Please refer to the Adding the provided or a custom CA to Kiuwan On-Premises' clients section for a complete explanation on how to handle this depending on your installation configuration.
Once the previous steps have been done, you should be able to access Kiuwan On-Premises entering your Kiuwan host in your browser which by default is:
https://kiuwan.onpremise.local |
Note that although the installation process may have finished, the Kiuwan servers may need some minutes to start up. If this is the case, a loading page will be shown (as long as you are using the provided Apache load balancer service):
Once Kiuwan On-Premises services are started, you will be redirected to your Kiuwan On-Premises installation's main login page:
Once logged into the web application, you can download Kiuwan Local Analyzer by clicking on the "Download Kiuwan Local Analyzer" option in the top right drop-down menu.

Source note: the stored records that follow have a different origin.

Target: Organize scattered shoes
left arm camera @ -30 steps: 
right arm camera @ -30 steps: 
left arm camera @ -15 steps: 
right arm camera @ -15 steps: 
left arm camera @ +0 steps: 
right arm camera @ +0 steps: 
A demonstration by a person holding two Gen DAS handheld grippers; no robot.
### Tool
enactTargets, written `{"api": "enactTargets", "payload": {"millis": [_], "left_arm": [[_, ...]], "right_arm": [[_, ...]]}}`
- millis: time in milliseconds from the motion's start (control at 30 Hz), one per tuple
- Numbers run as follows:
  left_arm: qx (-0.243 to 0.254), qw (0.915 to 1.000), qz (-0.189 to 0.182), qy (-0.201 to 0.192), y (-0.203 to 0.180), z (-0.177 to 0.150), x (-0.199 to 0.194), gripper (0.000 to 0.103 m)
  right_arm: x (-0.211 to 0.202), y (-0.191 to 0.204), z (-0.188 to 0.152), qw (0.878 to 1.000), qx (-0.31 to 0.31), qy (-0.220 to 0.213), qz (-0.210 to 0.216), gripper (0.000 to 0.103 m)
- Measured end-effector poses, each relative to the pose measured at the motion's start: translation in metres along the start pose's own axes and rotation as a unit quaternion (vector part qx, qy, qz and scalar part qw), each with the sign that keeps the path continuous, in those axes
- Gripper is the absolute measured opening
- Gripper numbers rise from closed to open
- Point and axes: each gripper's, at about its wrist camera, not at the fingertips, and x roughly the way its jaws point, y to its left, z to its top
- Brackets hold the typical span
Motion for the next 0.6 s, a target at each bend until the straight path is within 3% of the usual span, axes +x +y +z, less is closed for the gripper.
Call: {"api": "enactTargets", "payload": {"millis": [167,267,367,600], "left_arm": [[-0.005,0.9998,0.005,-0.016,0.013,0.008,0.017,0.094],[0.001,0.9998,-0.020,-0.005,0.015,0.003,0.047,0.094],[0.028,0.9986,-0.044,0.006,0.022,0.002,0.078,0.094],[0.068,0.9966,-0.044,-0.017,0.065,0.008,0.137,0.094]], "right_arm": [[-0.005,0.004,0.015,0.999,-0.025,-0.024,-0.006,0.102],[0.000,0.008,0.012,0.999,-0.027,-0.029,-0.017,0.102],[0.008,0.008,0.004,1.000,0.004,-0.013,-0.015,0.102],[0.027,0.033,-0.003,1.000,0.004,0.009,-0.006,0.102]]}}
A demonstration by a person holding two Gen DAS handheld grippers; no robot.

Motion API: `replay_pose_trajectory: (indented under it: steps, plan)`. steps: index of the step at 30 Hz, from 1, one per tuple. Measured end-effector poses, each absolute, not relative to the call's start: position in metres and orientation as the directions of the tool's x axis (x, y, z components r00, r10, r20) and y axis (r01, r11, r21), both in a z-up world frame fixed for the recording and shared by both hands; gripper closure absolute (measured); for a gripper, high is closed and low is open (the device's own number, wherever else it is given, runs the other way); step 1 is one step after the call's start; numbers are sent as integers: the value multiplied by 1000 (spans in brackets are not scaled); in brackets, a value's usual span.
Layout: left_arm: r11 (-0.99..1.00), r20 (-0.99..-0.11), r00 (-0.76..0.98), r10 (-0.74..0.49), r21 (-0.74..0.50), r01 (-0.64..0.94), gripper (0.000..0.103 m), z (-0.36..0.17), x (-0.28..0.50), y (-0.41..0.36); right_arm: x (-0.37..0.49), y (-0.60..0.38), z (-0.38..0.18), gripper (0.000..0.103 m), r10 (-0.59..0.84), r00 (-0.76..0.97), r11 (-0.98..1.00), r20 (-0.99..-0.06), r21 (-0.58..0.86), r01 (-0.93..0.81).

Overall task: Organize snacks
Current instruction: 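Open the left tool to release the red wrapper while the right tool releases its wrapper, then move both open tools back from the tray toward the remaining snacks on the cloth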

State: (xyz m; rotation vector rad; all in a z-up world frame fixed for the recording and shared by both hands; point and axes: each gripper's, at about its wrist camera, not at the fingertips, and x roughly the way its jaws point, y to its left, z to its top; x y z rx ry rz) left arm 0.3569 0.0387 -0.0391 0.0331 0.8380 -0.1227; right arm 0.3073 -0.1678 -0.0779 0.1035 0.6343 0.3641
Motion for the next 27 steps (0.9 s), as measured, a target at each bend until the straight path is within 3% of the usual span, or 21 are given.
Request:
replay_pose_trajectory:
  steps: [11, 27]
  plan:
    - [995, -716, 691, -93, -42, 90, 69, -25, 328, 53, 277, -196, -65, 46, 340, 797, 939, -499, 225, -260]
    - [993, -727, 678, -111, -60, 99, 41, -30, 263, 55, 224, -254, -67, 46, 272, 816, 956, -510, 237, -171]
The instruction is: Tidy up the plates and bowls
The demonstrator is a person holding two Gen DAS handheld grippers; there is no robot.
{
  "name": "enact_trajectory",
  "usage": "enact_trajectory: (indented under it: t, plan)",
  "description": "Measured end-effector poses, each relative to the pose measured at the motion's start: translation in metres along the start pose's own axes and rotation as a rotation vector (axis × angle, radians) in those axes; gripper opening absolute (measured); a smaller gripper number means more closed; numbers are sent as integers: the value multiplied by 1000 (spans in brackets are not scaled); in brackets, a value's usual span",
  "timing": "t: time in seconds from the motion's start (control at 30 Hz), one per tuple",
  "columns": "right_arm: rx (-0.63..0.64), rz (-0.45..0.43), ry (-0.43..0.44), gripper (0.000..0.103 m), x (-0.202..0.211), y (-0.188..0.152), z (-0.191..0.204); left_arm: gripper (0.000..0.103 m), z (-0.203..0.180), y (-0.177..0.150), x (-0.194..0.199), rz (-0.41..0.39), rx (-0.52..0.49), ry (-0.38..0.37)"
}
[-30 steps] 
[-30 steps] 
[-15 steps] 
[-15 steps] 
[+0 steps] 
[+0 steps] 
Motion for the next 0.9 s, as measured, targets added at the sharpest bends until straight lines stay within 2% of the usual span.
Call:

To access your Kiuwan On-Premises installation via its REST API, you should point to this URL:
http(s)://[KIUWAN_DOMAIN]/saas/rest/v1 |
Please refere to the Kiuwan REST API documentation deployed in your Kiuwan On-Premises server for more details:
http(s)://[KIUWAN_DOMAIN]/pub/doc/rest-api/kiuwan-rest-api.html |
You can also access the REST API documentation through the link shown in your Kiuwan On-Premises login page.
There are no quota limits to Kiuwan REST API invocations anymore since Kiuwan On-Premises 2.8.1910.7. |
To install the Kiuwan for Developers plugin you should point to the corresponding download endpoint for each Kiuwan for Developers distribution:
IDE distribution | How to install | URL |
---|---|---|
Eclipse | Add a new updatesite | https://[KIUWAN_DOMAIN]/pub/updatesite |
JetBrains | Add a new custom plugin repository | https://[KIUWAN_DOMAIN]/pub/jetbrains/plugins.xml |
Visual Studio | Add an extension gallery | https://[KIUWAN_DOMAIN]/pub/vsgallery/atom.xml |
Visual Studio Code | Download the extension package file and use the "Install from VSIX" option | https://[KIUWAN_DOMAIN]/pub/vscode/k4d-vscode.vsix |
Please refer to the Kiuwan for Developers page for more information.
Kiuwan On-Premises is provided with two user accounts:
Username | Default password |
---|---|
sysadmin | sysadmin |
kiuwanadmin | kiuwanadmin |
Please make sure you change these passwords as soon as possible, by selecting the option "Account management" from the menu in the upper right corner and selecting "Change Password".